For Track T3, the document should contain the following additional details to help organizers plan and assess eligibility for seperate leaderboards:
  • Type of hardware, e.g., PCIe extension board, rack-mounted system, or other.
  • Evidence of the retail MSRP of the hardware, i.e., pricing on website or copy of the customer invoice.
  • If hardware will be sent to GSI Technology (at the participants expense) or if organizers will given remote access to the systems. For remote system access participants, whether their system supports standard IPMI power monitoring. If not IPMI, then an equivalent power monitoring interface must be available.
  • Operating system requirements.
  • Whether the participant requires a separate machine for index building. We have limited Azure-based Fsv2-series machines and some bare-metal machines managed by the T3 organizers.

Consent Forms

Please review and complete the consent form for participation in Tracks T1/T2 and Track T3. Note that there are separate consent forms for the standard and custom hardware tracks. Completing the form is necessary for participation.

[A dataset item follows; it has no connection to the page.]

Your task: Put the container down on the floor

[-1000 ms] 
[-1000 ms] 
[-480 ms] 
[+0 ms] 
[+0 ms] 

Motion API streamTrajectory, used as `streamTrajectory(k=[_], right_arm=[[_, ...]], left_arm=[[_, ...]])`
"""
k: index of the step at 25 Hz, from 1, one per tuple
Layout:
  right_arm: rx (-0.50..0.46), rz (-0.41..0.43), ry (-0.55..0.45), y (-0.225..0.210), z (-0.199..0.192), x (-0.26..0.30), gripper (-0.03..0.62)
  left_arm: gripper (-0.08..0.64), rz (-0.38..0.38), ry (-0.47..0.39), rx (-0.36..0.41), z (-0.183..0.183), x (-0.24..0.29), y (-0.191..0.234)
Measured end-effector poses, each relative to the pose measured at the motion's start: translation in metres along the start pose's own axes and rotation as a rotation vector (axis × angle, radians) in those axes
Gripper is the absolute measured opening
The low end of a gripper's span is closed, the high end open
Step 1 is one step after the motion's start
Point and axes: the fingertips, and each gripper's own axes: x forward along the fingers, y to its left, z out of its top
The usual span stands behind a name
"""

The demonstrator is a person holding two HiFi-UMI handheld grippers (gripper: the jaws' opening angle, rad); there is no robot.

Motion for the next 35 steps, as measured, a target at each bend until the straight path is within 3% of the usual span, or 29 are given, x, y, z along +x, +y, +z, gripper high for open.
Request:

Timeline (subject to change)

  • May: release of data, guidelines, and a call for participation. Registration open.
  • Mid-June: Baseline results, testing infrastructure and final ranking metrics released.
  • June 30th: Participants in need of compute resources to submit an expression of interest.
  • Mid-July: Allocation of compute resources.
  • July 30th: Final deadline for participants to submit an expression of interest through CMT.
  • October 22nd: End of competition period. Teams to release of code in a containerized form, and complete a pull request to the eval framework with code to run the algorithms.
  • October 29th: Participants submit a brief report outlining their algorithm and results.
  • Mid-November: Release of preliminary results on standardized machines. Review of code by organizers and participants. Participants can raise concerns about the evaluation.
  • Early December: Final results published, and competition results archived (the competition will go on if interest continues).
  • During NeurIPS, organizers will provide an overview of the competition and results. Organizers will also request the best entries (including leaderboard toppers, or promising new approaches) to present an overview for further discussion.